Persons successful in the commercial arena are infrequently recognized for contributing substantially to the advancement of nuclear medicine. Yet by efficiently distributing the tools of the trade they enable patients in all areas to enjoy the latest in nuclear medicine services. John Kuranz, Ph.D., was one of the leaders in this area. He began making Geiger counters in the early 1940’s which eventually led to the founding of the Nuclear Chicago Corporation in 1946 (Siemens, today). Nuclear Consultants 
(Mallinkrodt Nuclear) and Ohio Nuclear, Inc., (Technicare) originated at later dates under similar circumstances when the   individual efforts of Wil Konneker, Ph.D. and Donald W. Steel, B.S., M.B.A., resulted in successful companies. In the late 40’s and early 50’s, if you didn’t buy your radioisotopes from Oak Ridge, you bought them from Abbott’s globe trotting salesman, Donalee Tabern, Ph.D.

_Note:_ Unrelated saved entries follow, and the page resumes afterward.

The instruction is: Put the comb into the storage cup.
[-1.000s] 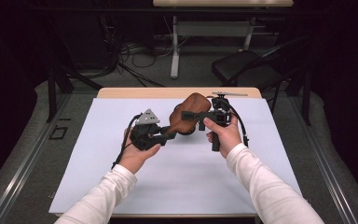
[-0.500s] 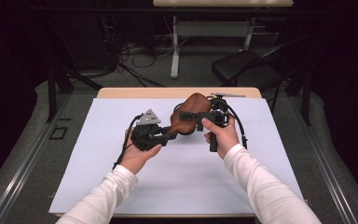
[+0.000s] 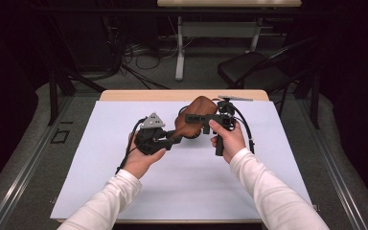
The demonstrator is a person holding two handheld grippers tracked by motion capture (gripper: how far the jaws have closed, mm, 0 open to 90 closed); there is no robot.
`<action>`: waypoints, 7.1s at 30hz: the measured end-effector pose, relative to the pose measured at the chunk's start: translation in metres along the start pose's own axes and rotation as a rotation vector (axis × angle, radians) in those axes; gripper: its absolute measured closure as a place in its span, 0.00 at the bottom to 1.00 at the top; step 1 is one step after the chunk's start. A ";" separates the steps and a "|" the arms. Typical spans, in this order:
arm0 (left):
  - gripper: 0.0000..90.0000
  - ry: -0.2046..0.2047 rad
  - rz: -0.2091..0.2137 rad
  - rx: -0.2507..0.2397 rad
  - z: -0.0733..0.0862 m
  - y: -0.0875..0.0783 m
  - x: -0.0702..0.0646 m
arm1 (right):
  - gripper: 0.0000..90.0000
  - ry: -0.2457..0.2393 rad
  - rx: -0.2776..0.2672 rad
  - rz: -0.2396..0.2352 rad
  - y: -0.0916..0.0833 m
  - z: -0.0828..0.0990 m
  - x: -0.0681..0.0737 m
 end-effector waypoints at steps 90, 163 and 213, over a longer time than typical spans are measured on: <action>0.80 0.010 0.018 0.056 0.020 0.013 0.003 | 0.52 0.176 0.019 -0.074 -0.004 0.004 -0.012; 0.43 -0.094 -0.074 -0.062 0.027 -0.016 0.014 | 0.53 0.234 -0.008 -0.076 -0.012 -0.003 -0.018; 0.00 -0.241 -0.134 -0.116 0.022 -0.033 0.038 | 0.53 0.239 -0.087 -0.021 -0.044 -0.028 -0.019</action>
Point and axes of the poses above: each handheld gripper's, and its own axes: y roughly forward along the jaws, z roughly out of its underside, x roughly to its left, the point moved 1 cm from there along y, roughly forward along the jaws, and after that the axes turned 4 degrees about y, right-handed, at the moved point
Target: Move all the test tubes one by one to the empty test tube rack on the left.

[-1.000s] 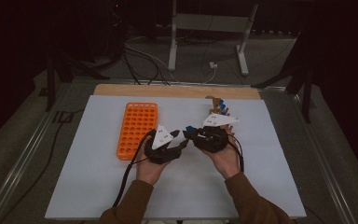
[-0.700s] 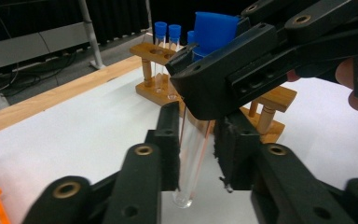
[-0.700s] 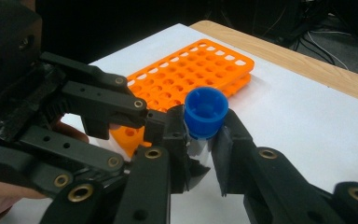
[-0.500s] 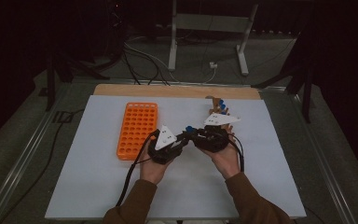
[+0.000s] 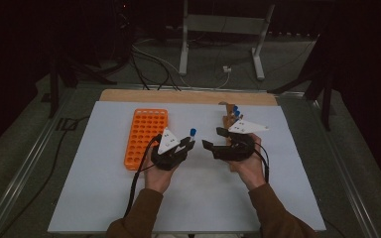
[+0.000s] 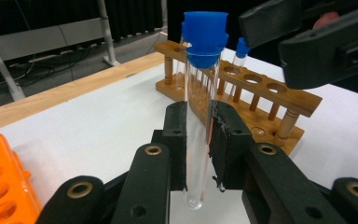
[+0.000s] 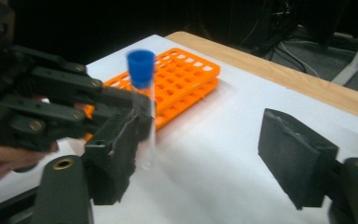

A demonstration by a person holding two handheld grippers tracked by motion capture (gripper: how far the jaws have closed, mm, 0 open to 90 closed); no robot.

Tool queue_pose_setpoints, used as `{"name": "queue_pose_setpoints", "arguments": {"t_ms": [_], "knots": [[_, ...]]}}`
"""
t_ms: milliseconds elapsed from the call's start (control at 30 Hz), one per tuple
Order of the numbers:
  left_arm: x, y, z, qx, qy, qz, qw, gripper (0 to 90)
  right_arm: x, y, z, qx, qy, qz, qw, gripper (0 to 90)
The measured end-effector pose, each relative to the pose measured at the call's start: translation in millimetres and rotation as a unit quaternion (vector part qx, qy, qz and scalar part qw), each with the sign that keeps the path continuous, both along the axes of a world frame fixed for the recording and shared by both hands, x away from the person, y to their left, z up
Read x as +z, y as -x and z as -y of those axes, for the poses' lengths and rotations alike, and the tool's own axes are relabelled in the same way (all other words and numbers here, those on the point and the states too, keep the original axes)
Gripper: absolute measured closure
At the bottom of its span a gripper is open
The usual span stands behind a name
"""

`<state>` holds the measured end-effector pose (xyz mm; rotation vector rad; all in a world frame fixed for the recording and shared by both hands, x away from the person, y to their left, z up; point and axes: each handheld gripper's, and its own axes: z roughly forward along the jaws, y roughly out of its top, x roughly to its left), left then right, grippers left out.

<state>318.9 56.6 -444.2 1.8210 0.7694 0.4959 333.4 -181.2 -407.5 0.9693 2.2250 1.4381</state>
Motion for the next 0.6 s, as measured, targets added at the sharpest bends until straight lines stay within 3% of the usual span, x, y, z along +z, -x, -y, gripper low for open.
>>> {"name": "queue_pose_setpoints", "arguments": {"t_ms": [100, 300, 600], "knots": [[2.3, 0.5, -4.0, 0.004, 0.002, 0.002, 1.0, 78.4, -1.4, 0.7, 3.2, -0.01, 0.006, 0.008, 0.9999, 23.5], [6.8, 2.0, -14.5, 0.012, 0.005, 0.006, 0.9999, 78.4, -8.4, 4.0, 12.9, -0.04, 0.028, 0.016, 0.9987, 3.3], [12.5, 4.1, -32.8, 0.027, 0.022, 0.01, 0.9993, 78.3, -11.7, 10.3, 31.3, -0.068, 0.036, 0.034, 0.9965, 0.0]]}}
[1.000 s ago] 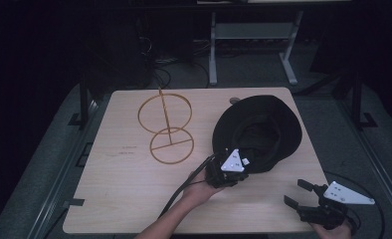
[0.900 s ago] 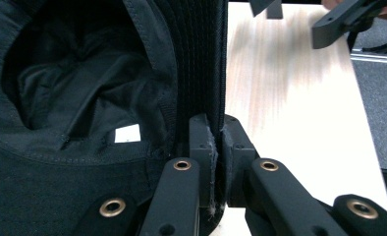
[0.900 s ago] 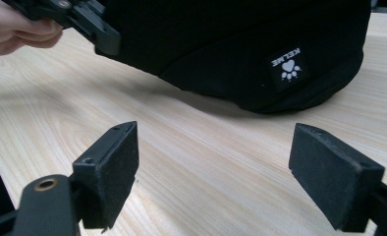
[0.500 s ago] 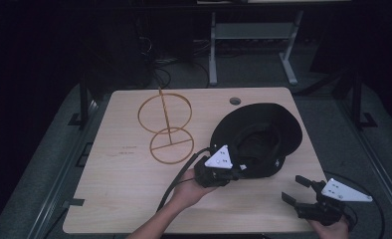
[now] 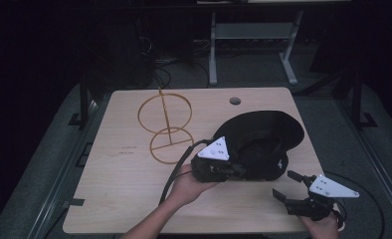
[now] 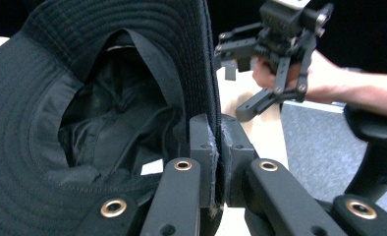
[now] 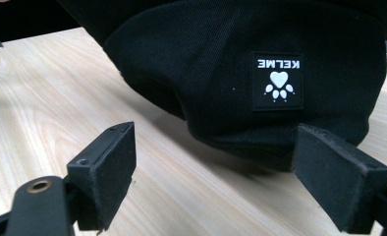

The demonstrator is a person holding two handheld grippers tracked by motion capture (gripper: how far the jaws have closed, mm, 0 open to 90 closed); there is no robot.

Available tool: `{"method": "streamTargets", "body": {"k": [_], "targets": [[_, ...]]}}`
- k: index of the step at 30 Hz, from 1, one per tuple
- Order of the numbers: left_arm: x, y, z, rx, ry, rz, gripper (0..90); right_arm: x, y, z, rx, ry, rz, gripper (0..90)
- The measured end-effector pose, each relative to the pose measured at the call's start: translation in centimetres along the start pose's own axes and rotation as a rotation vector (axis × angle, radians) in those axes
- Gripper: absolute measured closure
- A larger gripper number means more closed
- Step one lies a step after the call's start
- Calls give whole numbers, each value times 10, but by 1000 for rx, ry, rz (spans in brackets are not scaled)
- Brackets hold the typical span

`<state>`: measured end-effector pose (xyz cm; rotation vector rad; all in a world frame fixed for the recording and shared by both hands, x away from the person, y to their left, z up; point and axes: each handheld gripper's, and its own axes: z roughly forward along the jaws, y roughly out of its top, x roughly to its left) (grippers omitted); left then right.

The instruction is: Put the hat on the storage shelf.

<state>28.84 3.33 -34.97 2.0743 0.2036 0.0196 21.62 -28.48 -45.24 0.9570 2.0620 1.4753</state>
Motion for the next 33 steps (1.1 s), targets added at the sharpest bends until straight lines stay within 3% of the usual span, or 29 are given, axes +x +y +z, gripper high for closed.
{"method": "streamTargets", "body": {"k": [8,9,16,17,18,23,24,25,26,27,33], "targets": [[-4,11,4,-4,-24,8,858,1,-1,10,-1,-36,-6,159],[-6,13,5,-12,-31,6,858,-1,0,12,-10,-58,-7,157],[-15,23,14,10,-59,52,860,-6,1,18,-32,-110,3,168],[-17,24,16,16,-61,60,861,-6,1,20,-36,-107,2,232],[-17,24,16,16,-61,60,860,-6,1,20,-36,-107,2,232],[-18,25,18,18,-72,64,861,-6,2,24,-51,-45,-17,533],[-18,25,18,18,-72,64,861,-6,2,24,-51,-45,-17,533],[-18,25,19,19,-76,59,861,-5,2,25,-46,-27,-36,669],[-18,25,19,19,-76,59,861,-5,2,25,-46,-27,-36,669],[-19,25,19,20,-73,65,861,-3,3,24,-45,-7,-51,791],[-15,25,13,19,-58,59,854,-4,6,18,-54,10,-64,877]]}}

It’s not possible in this short writing to pay homage to all of the many people that contributed significantly to the growth of nuclear medicine and the Central Chapter. Many of those who were active participants in the early meetings of the Central Chapter never became officers of the Central Chapter and, consequently, are not listed in Table 1. Looking through the meeting minutes we see such familiar names as Brues, Clark, Schilling, Fields, Henderson, Grigg, Oliver, Bruch, Maglotti, Storaasli, Marenelli, Knorpp, Carr, Whipple and Preuss. Other chapter members distinguished themselves by becoming president of the Society of Nuclear Medicine. They were Titus C. Evans, Ph.D., Linden See, M.D., William H. Bierwaltes, M.D., James L. Quinn III, M.D., Alexander Gottschalk, M.D., and William J. MacIntyre, Ph.D.

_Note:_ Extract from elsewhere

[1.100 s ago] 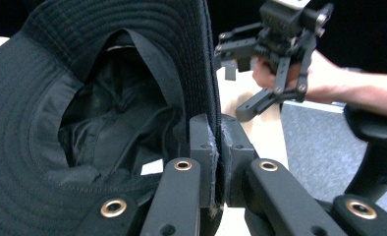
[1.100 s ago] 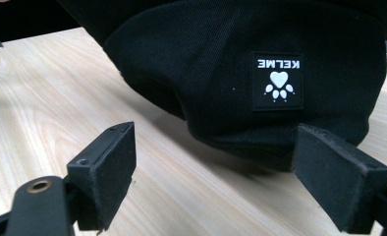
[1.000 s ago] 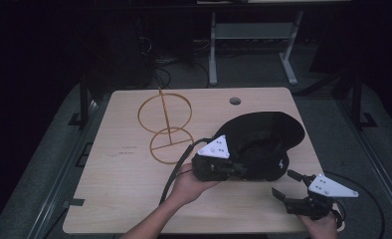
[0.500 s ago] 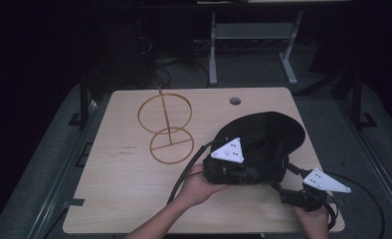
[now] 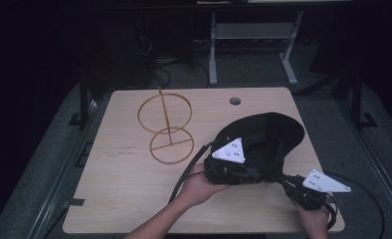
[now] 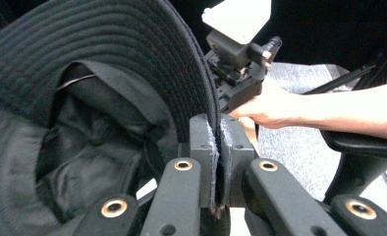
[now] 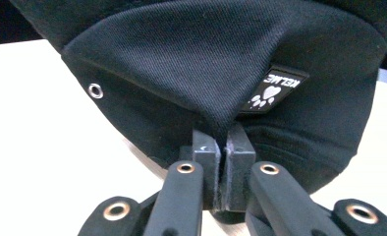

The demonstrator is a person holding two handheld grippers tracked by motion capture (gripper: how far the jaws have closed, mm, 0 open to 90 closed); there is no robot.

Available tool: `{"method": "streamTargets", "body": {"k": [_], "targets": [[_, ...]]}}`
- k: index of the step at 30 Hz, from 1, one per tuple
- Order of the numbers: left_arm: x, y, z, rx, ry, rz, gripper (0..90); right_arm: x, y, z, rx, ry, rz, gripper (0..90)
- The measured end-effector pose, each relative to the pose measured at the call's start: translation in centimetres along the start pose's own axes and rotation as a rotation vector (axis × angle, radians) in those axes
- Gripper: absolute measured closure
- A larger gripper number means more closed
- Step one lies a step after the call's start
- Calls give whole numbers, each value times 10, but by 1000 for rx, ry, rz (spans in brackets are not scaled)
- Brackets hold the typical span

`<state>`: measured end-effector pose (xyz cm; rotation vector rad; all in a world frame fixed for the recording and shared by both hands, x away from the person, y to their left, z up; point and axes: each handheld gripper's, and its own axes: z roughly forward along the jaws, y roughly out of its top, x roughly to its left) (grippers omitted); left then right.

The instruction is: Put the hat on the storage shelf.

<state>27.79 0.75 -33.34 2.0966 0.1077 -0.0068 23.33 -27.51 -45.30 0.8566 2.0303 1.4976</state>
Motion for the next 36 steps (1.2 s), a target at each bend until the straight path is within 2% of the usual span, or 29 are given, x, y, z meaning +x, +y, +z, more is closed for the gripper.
{"method": "streamTargets", "body": {"k": [3,4,6,12,14,21,24,30,33,35,36], "targets": [[1,-2,-4,20,25,-3,781,0,2,-2,-3,8,-3,882],[1,-3,-6,31,38,-3,781,-1,3,-3,-5,8,-6,883],[-1,-5,-9,38,60,0,702,-1,5,-4,-12,15,-12,884],[-3,-7,-14,53,88,10,639,0,10,-8,-23,28,-23,885],[-5,-9,-17,57,114,18,611,0,12,-8,-25,32,-27,885],[-6,-13,-28,54,151,17,563,0,17,-8,-38,35,-22,885],[-9,-15,-34,56,170,26,536,-1,23,-8,-43,31,-37,885],[-11,-20,-44,54,197,28,514,-5,31,-10,-55,20,-25,886],[-11,-25,-48,58,207,21,506,-8,36,-13,-54,21,0,887],[-11,-28,-52,54,213,22,499,-12,40,-16,-74,18,20,887],[-13,-31,-55,51,220,22,499,-12,41,-17,-76,14,16,887]]}}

The Chapter’s tradition of holding one meeting per year in the Chicago area and one meeting at some peripheral area relates to the fact that the physical and membership centroid of the Chapter is Chicago, the place of the Chapter’s birth.

Additional Central Chapter members have served as president of the SNM since the original publication of this history: Merle K. Loken, M.D., Ph.D. and Howard Dworkin, M.D. Two others may or may not fit this category. Richard Holmes, M.D., a long time member of the Central Chapter, was a member of the Missouri Chapter when elected president of the SNM. Richard Reba, M.D., was elected president of the SNM soon after moving into the Central Chapter.